Ruffled Feathers and Spilled Milk

Farming with ducks and dairy goats, chickens and children.

We’re Professionals.

Posted on | August 25, 2010 | 3 Comments

Everything we do has a reason.  All of our actions are the result of careful research, proven technique, and effective cost analysis.  We’re professionals.

For example, we do not rescue unhatched eggs because we “feel bad” for them.  We accept the cycle of life.  The survival of the fittest.  We’re professionals.

We only brought an unhatched egg into the house, put it on a towel, in a pot, under a heat lamp because an adult duck is worth $40 at market price.  It was not because we could hear the desperate pipping of the duckling inside the abandoned egg.  And, for the record, we did not run into the house with the egg cuddled in the warmth of Pretty’s T-shirt because of concern for the egg’s well-being.  We were simply done with the morning chores (most of them) and Little had to pee (after a while).  Besides, it was actually only a quick jog.  Professionals don’t run for the sake of an unhatched egg.

We did not mist the eggshell with lukewarm water or gradually chip away at the external pip for the next 8 hours because we wanted to save the exhausted duckling inside the egg.  No, we just figured we had already spent $2.00 running the 250 watt heat lamp, we might as well try to get a return on our investment.  It was purely a professional, financial decision.

We did not spend the rest of the day crouched by the pot, peeping at the egg, to encourage the duckling to hatch because we were too soft-hearted to let it die.  It was simply a cheaper way to entertain the kids than taking them to the movies like we had planned.  It might even count for a Girl Scout badge.  That’s the kind of cost-saving, forward-thinking farm we run around here.  We’re professionals.

We didn’t dry the duckling off after it hatched and take turns holding it cuddled on our laps because we were controlled by some misguided anthropomorphism that told us “babies” needed to be warmed and cuddled.  We were just trying to raise it’s core temperature and stimulate it’s drinking reflexes so it could drink on it’s own.  This is a working farm and we know that an animal that eats early, recovers from the birthing/hatching process faster than those that don’t.  We’re professionals.

We didn’t let the duckling sit on the couch with us because we are amateurs who cannot separate the distinct realities of raising animals to be butchered and raising pets.  We simply recognized that ducks are prone to an injury called spraddle leg which comes from being raised on a surface that is too slippery for them to have decent traction.  So, couch it is.  That’s the kind of educated professionals we are.

We didn’t name the duckling Meghan and attach a tiny adjustable band around her leg before returning her to the mother duck because we got too attached to consider butchering her.  We just checked our farm journal and realized we needed to mark some more young ducks to be saved as breeding stock.  Being a professional farmer requires that kind of organization and preparation for the future of the flock.

Besides, these sorts of things don’t happen that often around here.

We aren’t constantly rescuing unhatched eggs.

Just every once in a while.

We’re not always playing with, I mean, caring for, ducklings in the house.

It just happens.  Sometimes.

It’s a tough job.

But we’re just the professionals to do it.

P.S.  we don’t use that pot for cooking anymore :)

Comments

3 Responses to “We’re Professionals.”

  1. Annabelle
    August 26th, 2010 @ 8:01 am

    you guys are too much! our Muscovies finally hatched 11 ducklings about 2 weeks ago.. we’re down to 7. One drowned :( and the other three were hanging around a stack of alfalfa when the goats kids came running up and knocked a flake right on top of them?

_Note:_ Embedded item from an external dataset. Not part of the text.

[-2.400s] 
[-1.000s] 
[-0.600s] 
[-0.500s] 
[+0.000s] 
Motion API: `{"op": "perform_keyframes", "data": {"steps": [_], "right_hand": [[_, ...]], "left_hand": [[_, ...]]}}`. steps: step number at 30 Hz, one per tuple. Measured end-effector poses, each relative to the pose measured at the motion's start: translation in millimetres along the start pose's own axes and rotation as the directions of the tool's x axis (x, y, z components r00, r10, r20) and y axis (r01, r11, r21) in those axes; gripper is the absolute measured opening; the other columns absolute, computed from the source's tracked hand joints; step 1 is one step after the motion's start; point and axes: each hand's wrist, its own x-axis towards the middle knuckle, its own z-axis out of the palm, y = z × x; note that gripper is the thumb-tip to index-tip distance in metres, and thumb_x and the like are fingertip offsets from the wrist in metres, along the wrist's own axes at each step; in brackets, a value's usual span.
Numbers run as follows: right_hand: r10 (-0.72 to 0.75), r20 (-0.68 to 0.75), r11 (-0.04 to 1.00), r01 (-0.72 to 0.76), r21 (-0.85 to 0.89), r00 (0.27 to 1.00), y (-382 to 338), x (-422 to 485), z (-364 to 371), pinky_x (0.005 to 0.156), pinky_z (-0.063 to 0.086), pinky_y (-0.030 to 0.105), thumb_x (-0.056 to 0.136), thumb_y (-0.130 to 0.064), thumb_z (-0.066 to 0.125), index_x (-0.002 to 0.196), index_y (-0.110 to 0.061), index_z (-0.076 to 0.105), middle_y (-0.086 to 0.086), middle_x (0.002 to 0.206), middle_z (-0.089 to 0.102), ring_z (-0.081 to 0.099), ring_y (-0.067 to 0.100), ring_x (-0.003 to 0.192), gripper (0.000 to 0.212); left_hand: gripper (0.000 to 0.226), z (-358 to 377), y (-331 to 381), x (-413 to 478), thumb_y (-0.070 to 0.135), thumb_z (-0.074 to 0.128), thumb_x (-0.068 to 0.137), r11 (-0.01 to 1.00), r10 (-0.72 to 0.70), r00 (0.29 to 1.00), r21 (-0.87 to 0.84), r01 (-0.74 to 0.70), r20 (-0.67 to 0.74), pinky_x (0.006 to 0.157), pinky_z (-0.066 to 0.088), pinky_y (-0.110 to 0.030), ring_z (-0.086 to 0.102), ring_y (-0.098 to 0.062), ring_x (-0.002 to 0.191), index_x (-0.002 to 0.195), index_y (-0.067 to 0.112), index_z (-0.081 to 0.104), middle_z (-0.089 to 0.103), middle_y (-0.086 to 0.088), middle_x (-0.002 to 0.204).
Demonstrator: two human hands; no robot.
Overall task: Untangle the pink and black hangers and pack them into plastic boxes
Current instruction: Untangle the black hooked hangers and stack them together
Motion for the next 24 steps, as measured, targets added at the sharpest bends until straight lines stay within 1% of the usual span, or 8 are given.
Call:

Guess we were only meant to have 7 our first hatch?

  2. mARY
    August 26th, 2010 @ 8:58 am

    you know you love those ducks!!!

  3. forensicfarmgirl
    August 26th, 2010 @ 1:21 pm

    At least you don’t use that pot for cooking DUCK anymore! hehehehehe

    I “feel” your professionalism! Years ago we had a lame mallard named “Bernardo” because I was too “professional” to let Husband kill a duckling who appeared to have a broken leg. He walked with a rolling paddle for a long time and eventually grew to be a normal adult!